UASP is implemented at the hardware, firmware, driver, and operating system level, which are all required for UASP to function. At the moment there are only two USB3 chipsets I know of that support UASP. The Intel Ivy Bridge ‘Panther Point’ platform (Z77) native USB3 controller, and the ASMedia ASM1042 USB3 controller, which is integrated into several Z77 motherboards to give additional USB3 ports.

At the operating system level, the ASMedia USB3 UASP solution is supported under Windows 7 and Windows 8. The native Intel USB3 UASP solution is only supported under Windows 8. To further complicate matters, not all Z77 motherboards support USB3 UASP. A license is required to implement UASP, and not all motherboard manufacturers are prepared to pass on the extra cost of this license to the end user. This is a great pity, as USB3 UASP certainly provides a means to get the very best performance out of an HDD, and especially an SSD when connected via USB3.

In this article I will be putting USB3 UASP through its paces, and examining its performance, so let’s look at the hardware I will be using in this article.


motherboard2 Asus P8Z77 V Deluxe

The Asus P8Z77 V Deluxe is near the top of the Asus range of Z77 motherboards, offering 4x Intel native USB3 ports, and an additional 4x USB3 via the onboard ASMedia ASM1042 USB3 chipset.

USB3 UASP enabled docking station

UASP bundle ThermalTake BlacX 5G ST0019U

UASP mode USB3 UASP mode supported

The ThermalTake BlacX 5G (ST0019U) uses an ASMedia USB3 to SATA3 bridge, and also supports the UASP standard. The dock can accommodate 3.5 inch or 2.5 inch drives.

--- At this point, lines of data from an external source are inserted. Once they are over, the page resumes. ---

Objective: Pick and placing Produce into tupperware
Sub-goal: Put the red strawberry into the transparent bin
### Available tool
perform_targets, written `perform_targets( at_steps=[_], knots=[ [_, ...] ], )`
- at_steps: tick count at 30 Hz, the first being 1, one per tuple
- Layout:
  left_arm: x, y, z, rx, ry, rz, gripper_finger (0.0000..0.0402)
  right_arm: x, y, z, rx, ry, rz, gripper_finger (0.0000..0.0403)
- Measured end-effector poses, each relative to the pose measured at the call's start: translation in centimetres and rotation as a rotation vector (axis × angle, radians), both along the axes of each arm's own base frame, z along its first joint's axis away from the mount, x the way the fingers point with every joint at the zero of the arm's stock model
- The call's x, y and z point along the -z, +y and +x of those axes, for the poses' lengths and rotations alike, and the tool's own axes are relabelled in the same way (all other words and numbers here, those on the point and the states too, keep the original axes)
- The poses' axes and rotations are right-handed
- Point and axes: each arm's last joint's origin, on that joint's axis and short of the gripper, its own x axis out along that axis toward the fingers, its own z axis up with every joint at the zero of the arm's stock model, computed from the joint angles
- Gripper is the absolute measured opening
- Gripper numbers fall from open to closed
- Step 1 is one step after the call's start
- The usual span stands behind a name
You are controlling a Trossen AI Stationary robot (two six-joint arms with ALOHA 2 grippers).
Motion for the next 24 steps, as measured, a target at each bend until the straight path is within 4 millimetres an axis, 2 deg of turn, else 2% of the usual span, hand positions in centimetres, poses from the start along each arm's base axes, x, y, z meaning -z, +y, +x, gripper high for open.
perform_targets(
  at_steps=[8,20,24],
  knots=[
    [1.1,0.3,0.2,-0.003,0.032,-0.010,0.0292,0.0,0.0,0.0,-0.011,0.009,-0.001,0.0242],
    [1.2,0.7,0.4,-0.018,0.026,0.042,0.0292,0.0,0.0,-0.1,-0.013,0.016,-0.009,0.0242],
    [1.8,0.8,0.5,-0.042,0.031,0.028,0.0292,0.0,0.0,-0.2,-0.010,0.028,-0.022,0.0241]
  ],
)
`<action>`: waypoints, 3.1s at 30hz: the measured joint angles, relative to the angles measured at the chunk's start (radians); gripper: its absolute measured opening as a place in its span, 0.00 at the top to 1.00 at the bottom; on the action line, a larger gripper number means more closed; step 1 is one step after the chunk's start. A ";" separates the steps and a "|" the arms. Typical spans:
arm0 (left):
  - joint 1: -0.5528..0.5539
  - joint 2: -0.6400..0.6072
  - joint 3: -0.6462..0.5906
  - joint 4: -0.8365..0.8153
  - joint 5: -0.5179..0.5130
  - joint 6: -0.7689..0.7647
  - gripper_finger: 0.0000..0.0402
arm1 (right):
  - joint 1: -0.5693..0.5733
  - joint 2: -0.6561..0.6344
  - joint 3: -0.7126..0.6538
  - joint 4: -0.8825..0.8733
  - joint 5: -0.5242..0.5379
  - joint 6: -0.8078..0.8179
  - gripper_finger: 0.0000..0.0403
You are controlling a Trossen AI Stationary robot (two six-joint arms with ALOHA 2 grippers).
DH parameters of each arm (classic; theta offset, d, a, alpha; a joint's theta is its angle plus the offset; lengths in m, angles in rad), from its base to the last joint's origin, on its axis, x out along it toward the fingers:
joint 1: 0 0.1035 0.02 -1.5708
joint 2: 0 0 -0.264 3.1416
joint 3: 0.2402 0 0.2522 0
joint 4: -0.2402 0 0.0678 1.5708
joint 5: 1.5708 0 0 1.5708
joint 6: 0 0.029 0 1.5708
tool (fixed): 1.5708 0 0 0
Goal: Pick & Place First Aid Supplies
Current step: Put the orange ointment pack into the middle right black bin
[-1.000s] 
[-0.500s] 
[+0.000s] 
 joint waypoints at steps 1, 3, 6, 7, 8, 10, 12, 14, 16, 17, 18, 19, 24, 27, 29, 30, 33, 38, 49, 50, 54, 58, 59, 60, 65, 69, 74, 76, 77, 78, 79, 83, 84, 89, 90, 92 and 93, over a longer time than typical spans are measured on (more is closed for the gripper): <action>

USB3 BOT mode (normal USB3) 2.5 inch external drive enclosure

silverstone SilverStone Raven SST-RVS02

nomral mode USB3 BOT mode (normal USB3)

The SilverStone Raven SST-RVS02 2.5 inch external drive enclosure uses the same ASMedia USB3 to SATA3 bridge found in the ThermalTake BlacX 5G, but this time USB3 UASP is not enabled.

Tested SSDs

Intel 520 Intel 520 240GB

For synthetic benchmarks, the Intel 520 series SSD was used for the tests.

neutron GTX Corsair Neutron GTX 240GB

For the real world copy tests, the Corsair Neutron GTX was chosen. The test data used in the real world tests is generally incompressible, and I felt it was important to use an SSD for the copy tests that wouldn’t be affected by having to write incompressible data. After all, it’s not the SSD performance I’m measuring, it’s the speed of the interface that it’s connected to that I’m testing.